L’employeur se prévaut du fait qu’il a accordé à la salariée la qualité de cadre dirigeant, c’est-à-dire une qualité qui rend impossible le décompte temps de travail.

Mais les juges restent inflexibles : la cour d’appel a retenu que l’importance des fonctions impliquant une grande indépendance dans l’organisation de l’emploi du temps de la salariée, alléguée par l’employeur, n’était pas établie et qu’elle était démentie par l’ampleur de la réduction des responsabilités de l’intéressée. 

Pas besoin d’en rajouter. D’où l’intérêt d’aller lire les moyens reproduits sous l’arrêt en date du 14 novembre 2018. Dans les faits, si l’on en croit l’employeur de l’ASAME, Mme Y… avait la responsabilité de l’ensemble des structures de l’association, comptant 191 salariés, bénéficiait d’une délégation du président pour gérer l’embauche et le suivi des relations avec l’ensemble des salariés, et disposait du salaire le plus élevé de la structure. 

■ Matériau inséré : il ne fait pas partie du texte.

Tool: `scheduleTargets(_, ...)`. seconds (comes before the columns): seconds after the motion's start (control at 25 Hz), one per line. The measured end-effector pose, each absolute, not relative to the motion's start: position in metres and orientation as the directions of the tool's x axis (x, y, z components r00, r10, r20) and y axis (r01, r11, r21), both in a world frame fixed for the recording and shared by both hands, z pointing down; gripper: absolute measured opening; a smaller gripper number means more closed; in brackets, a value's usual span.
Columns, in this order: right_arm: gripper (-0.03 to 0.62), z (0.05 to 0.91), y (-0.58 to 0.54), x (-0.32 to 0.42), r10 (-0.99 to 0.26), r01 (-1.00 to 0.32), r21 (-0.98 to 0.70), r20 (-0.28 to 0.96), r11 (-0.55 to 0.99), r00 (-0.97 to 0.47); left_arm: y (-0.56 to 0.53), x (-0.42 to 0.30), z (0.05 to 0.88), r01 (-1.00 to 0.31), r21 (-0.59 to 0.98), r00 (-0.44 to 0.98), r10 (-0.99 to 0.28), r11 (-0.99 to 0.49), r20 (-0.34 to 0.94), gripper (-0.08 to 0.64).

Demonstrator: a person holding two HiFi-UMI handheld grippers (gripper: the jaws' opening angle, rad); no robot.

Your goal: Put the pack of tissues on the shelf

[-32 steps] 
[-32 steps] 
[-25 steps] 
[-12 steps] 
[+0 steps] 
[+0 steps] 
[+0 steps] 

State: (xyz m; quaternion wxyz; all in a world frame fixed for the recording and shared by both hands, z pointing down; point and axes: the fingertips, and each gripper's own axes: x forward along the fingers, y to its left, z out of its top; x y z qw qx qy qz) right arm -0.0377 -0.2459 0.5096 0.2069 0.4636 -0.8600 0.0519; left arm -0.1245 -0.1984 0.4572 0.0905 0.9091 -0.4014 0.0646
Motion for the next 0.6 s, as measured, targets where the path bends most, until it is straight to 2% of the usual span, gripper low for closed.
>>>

La salariée disposait en outre d’une rémunération élevée, ce qui la classait parmi les salariés les mieux payés de l’association. Mais voilà, cela n’a pas été suffisant pour un argument simple : si effectivement la salariée prenait des décisions, la délégation de pouvoirs confiée à la salariée pour la gestion du personnel n’emportait pas délégation de responsabilité pénale. 

Si la solution se confirmait, cela signifierait que le cadre n’est dirigeant que s’il assume des responsabilités pénales. Indice important qui viendrait indirectement compléter les critères classiques relatifs à la liberté d’organisation du temps de travail et de la rémunération. Pratiquement, la Cour de cassation envoie le message suivant : si un salarié n’est pas pénalement responsable, il n’y a aucune raison à ce qu’il déroge aux règles du temps de travail.

Solution qui mérite attention et qui devra être à notre sens confirmée.